In reality I never felt the Cactus ride was particularly harsh. To quote our 2014 review on the launch of the proper Cactus:
Due to its bantamweight nature the C4 Cactus actually handles really well. It glides effortlessly over rough roads and potholes with nothing more than a dull thud being heard in the cabin, but this pliability doesn’t compromise the handling in the corners. Body roll is minimal, and even when really pushed there is little weight transfer to be felt.
It wasn’t broken before.
Anyway, the ride is pretty much the same. It feels a bit floatier at times, braking from speed over rougher sections of road gives a slightly airy-fairy sensation. Impacts are taken with less drama, and body roll is still well controlled. Although there is a fair amount of pitch under acceleration, which ends up being comically fun at times.
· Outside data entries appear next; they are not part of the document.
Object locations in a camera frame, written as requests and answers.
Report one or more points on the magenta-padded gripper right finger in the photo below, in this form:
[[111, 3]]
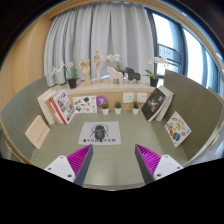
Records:
[[166, 165]]

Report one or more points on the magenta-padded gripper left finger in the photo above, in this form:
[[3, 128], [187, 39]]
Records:
[[60, 165]]

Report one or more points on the black computer mouse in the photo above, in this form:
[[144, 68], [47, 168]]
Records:
[[100, 132]]

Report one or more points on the white mouse pad with drawing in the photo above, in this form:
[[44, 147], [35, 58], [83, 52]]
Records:
[[113, 130]]

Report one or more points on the white card with food stickers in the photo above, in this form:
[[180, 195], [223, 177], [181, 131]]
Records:
[[177, 129]]

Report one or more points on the beige booklet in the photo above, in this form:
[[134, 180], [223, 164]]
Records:
[[37, 131]]

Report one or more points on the red-edged photo magazine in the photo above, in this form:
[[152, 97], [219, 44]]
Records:
[[63, 106]]

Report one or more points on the white thick book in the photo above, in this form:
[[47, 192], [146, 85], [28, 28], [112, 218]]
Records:
[[45, 105]]

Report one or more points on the black book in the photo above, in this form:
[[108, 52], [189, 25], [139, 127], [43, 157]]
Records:
[[153, 104]]

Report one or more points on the small succulent in white pot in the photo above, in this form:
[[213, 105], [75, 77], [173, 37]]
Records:
[[105, 111], [118, 110], [135, 110]]

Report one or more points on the white card with drawn stickers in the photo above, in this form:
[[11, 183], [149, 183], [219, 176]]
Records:
[[84, 105]]

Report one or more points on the purple round number sticker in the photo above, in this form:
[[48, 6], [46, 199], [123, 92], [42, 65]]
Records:
[[101, 100]]

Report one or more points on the white orchid in black pot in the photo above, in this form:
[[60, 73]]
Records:
[[153, 81], [72, 83], [113, 57]]

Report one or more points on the dark wooden horse figure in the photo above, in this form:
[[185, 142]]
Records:
[[133, 74]]

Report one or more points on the wooden hand model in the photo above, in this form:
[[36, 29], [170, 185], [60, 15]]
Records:
[[85, 70]]

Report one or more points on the pink wooden horse figure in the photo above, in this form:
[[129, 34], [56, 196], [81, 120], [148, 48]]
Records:
[[115, 76]]

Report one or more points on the wooden artist mannequin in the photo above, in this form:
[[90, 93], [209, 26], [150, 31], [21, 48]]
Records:
[[98, 65]]

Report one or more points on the grey curtain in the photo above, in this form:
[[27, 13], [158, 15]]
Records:
[[100, 30]]

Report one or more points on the white wall socket plate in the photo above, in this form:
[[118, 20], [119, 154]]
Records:
[[128, 97], [142, 97]]

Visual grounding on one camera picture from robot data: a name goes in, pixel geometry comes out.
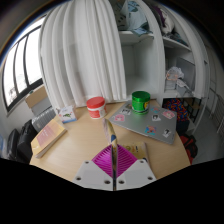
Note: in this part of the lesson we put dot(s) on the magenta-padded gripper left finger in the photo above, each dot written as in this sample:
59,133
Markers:
96,173

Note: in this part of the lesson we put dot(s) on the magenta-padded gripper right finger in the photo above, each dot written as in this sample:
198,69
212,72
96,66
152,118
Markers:
133,173

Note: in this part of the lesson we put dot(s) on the grey laptop with stickers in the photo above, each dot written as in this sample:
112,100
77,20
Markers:
140,124

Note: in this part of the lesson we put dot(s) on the yellow and pink book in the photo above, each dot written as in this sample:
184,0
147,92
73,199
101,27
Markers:
48,137

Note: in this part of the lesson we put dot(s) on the red and black backpack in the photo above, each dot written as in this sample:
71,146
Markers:
189,146

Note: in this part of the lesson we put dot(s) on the white jar with red lid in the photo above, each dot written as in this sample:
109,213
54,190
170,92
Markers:
97,108

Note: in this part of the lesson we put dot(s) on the small white cardboard box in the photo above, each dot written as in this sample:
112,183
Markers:
66,114

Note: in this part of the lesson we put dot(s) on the green round tin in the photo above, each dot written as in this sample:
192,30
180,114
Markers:
140,101

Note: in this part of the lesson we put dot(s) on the white radiator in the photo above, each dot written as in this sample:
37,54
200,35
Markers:
43,119

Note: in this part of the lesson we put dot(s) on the large black bag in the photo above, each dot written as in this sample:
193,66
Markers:
26,140

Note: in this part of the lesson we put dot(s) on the small black bag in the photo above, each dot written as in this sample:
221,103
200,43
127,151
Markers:
12,143

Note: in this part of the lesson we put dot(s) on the brown cardboard box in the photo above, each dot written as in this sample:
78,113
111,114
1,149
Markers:
36,98

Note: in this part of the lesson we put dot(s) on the white shelf unit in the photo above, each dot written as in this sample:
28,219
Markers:
146,60

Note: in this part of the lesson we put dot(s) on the white curtain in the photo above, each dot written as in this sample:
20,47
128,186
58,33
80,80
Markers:
83,53

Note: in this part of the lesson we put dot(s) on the black-framed window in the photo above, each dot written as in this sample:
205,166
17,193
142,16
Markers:
23,66

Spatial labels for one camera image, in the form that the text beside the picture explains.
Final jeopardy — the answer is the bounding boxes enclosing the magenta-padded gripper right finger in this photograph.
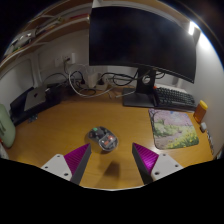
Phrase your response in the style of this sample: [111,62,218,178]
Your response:
[132,142,184,185]

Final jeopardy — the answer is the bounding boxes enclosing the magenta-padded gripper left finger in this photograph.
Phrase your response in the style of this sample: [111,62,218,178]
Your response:
[40,143,92,185]

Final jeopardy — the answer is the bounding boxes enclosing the transparent computer mouse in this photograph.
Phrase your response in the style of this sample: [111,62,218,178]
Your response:
[87,125,120,153]

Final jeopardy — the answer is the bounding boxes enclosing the floral print mouse pad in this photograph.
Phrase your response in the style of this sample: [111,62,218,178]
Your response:
[148,107,200,150]

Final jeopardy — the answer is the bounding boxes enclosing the black keyboard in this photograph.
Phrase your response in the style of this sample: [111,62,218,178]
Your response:
[153,86,198,112]

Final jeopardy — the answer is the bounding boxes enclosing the black desk stand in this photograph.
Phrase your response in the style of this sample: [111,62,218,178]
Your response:
[9,83,63,126]

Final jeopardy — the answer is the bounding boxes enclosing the orange jar with yellow lid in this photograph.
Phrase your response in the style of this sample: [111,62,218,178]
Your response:
[193,99,209,124]

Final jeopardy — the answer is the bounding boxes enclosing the silver mini computer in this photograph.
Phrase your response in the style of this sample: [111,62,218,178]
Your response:
[23,84,48,112]

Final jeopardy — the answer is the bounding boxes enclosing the white power strip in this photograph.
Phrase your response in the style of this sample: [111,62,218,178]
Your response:
[81,74,109,92]

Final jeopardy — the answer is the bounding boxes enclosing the pale green appliance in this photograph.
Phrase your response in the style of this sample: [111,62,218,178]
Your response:
[0,103,17,149]

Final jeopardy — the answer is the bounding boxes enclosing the black computer monitor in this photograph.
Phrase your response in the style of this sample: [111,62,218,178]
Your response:
[88,5,202,108]

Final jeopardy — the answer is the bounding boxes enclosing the wooden shelf unit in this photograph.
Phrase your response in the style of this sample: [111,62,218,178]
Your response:
[0,0,93,68]

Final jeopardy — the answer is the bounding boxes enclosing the white cable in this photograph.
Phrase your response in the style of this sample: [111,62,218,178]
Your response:
[68,64,111,99]

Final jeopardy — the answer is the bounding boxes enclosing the black cable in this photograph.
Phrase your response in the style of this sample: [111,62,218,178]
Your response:
[101,71,139,87]

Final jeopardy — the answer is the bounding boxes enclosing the white wall socket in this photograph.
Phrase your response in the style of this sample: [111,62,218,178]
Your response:
[54,53,77,69]

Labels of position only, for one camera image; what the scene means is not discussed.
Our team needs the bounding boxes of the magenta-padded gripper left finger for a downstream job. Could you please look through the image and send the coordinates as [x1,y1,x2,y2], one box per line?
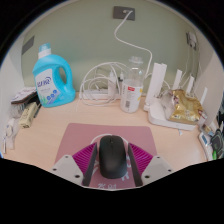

All the controls are super light and easy to use, making the Cactus a painless, enjoyable experience to drive.
Inside things stay exactly the same as the old model. Dash, steering wheel, even the laborious touchscreen interface that holds the key to all the Citroen’s controls is the same.
It would have been nice for them to update this, even a software refresh would’ve been a benefit, let alone the screen size which is starting to look a tad on the small side.
The biggest change is the ‘world first’ Advanced Comfort Seats. Citroen have incorporated foam of varying densities throughout the new seats. Extra padding has also been added on the back and base, making them visually comfortable from the outset.
That additional padding seems to make you feel as though you’re sitting on the seats, rather than in them, being rather wide there’s no extra bolstering on the sides to compensate for the new foam.
Oh, and they’ve also removed a fully functional fold down armrest. Replacing it with a stumpy, immovable thing that’s not long enough to use as an armrest. Why?
— carwitter (@car_witter) March 13, 2018
One major improvement is the refinement. Thicker glass has been used on the rear windows along with an acoustic windscreen. New door seals and extra sound deadening make the Cactus a rather hushed place to be. There’s still a little more road noise than you’d ideally like, but even the three cylinder is kept well muted by the improvements.
Rear seat legroom is on the tight side for an adult, but the hollowed out rear door panels and extra room for ankles under the front seats make it comfier than it is.
Boot space remains unchanged at 358-litres, increasing to 1,170-litres with the rear seats folded down.
I was so looking forward to getting behind the wheel of the Cactus again. But after spending the day with this facelifted iteration I left feeling kinda heartbroken.
Such a modern, funky, different car has been stripped of all its personality. It’s now just the same as any other generic crossover hatch. It still drives well, and there’s a decent choice of engines, so buy one on that basis alone…if you really want to.
With the aim of filling a gap in their market offering Citroen have ruined the C4 Cactus.